*Exercise description*
Look for "right" in the records and copy every line that has it.

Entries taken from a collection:
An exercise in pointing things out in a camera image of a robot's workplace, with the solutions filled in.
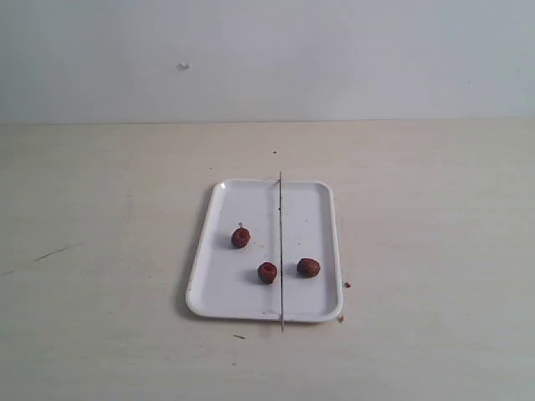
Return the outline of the thin metal skewer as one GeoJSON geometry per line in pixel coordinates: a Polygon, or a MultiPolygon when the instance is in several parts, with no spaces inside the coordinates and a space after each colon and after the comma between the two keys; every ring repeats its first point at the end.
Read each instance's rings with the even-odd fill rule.
{"type": "Polygon", "coordinates": [[[278,231],[279,231],[279,267],[280,267],[280,326],[281,333],[285,331],[284,306],[284,271],[283,271],[283,173],[278,176],[278,231]]]}

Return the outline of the red fruit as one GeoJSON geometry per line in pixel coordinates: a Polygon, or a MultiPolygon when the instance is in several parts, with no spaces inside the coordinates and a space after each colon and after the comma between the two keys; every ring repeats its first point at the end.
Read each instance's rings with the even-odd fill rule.
{"type": "Polygon", "coordinates": [[[321,266],[318,261],[312,258],[302,258],[299,260],[296,270],[301,277],[312,278],[320,273],[321,266]]]}
{"type": "Polygon", "coordinates": [[[231,244],[237,249],[241,249],[247,245],[250,241],[251,235],[247,228],[239,227],[237,228],[231,236],[231,244]]]}
{"type": "Polygon", "coordinates": [[[278,269],[274,264],[266,261],[258,267],[257,274],[264,284],[272,284],[277,277],[278,269]]]}

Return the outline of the white rectangular plastic tray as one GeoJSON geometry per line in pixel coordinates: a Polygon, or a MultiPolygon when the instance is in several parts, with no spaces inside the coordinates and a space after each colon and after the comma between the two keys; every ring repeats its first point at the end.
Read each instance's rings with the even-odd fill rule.
{"type": "MultiPolygon", "coordinates": [[[[283,180],[285,322],[320,323],[343,306],[343,279],[334,194],[320,181],[283,180]],[[316,277],[301,277],[300,259],[319,262],[316,277]]],[[[186,305],[200,317],[280,321],[278,179],[227,179],[214,185],[186,289],[186,305]],[[232,233],[251,239],[237,249],[232,233]],[[264,284],[257,269],[278,269],[264,284]]]]}

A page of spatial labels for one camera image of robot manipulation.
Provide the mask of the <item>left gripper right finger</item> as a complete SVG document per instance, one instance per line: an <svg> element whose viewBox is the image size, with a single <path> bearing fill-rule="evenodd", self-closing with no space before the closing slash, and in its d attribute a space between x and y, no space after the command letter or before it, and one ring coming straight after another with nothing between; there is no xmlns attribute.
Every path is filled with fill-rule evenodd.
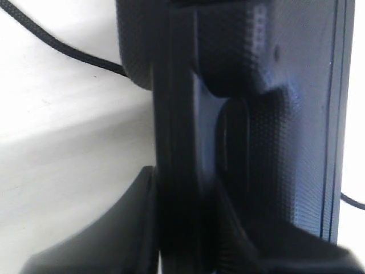
<svg viewBox="0 0 365 274"><path fill-rule="evenodd" d="M280 220L244 224L217 191L217 273L361 273L352 252Z"/></svg>

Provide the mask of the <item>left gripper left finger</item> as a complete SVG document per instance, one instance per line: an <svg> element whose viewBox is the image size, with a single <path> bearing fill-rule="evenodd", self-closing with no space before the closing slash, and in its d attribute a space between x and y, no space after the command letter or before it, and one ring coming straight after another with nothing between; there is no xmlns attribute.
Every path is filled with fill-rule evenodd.
<svg viewBox="0 0 365 274"><path fill-rule="evenodd" d="M145 166L97 221L29 258L21 273L157 273L154 168Z"/></svg>

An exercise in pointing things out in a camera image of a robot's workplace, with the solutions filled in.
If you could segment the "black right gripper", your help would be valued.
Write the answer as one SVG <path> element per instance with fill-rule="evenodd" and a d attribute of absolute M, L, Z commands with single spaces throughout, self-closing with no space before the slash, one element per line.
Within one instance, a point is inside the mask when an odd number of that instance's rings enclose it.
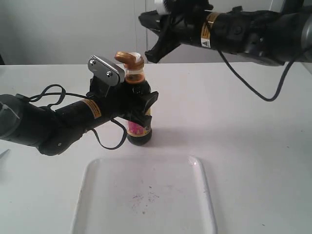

*Written solution*
Provide the mask of the <item>left gripper right finger</item> as a complete SVG document per instance, one instance per line: an <svg> element whose viewBox is the image size, with a single <path> bearing fill-rule="evenodd", self-closing with no space before the closing slash, and in its d attribute a space between x and y, no space after the command letter or before it, and one ring coming straight after another with nothing between; there is no xmlns attribute.
If you could segment the "black right gripper", your help would be valued.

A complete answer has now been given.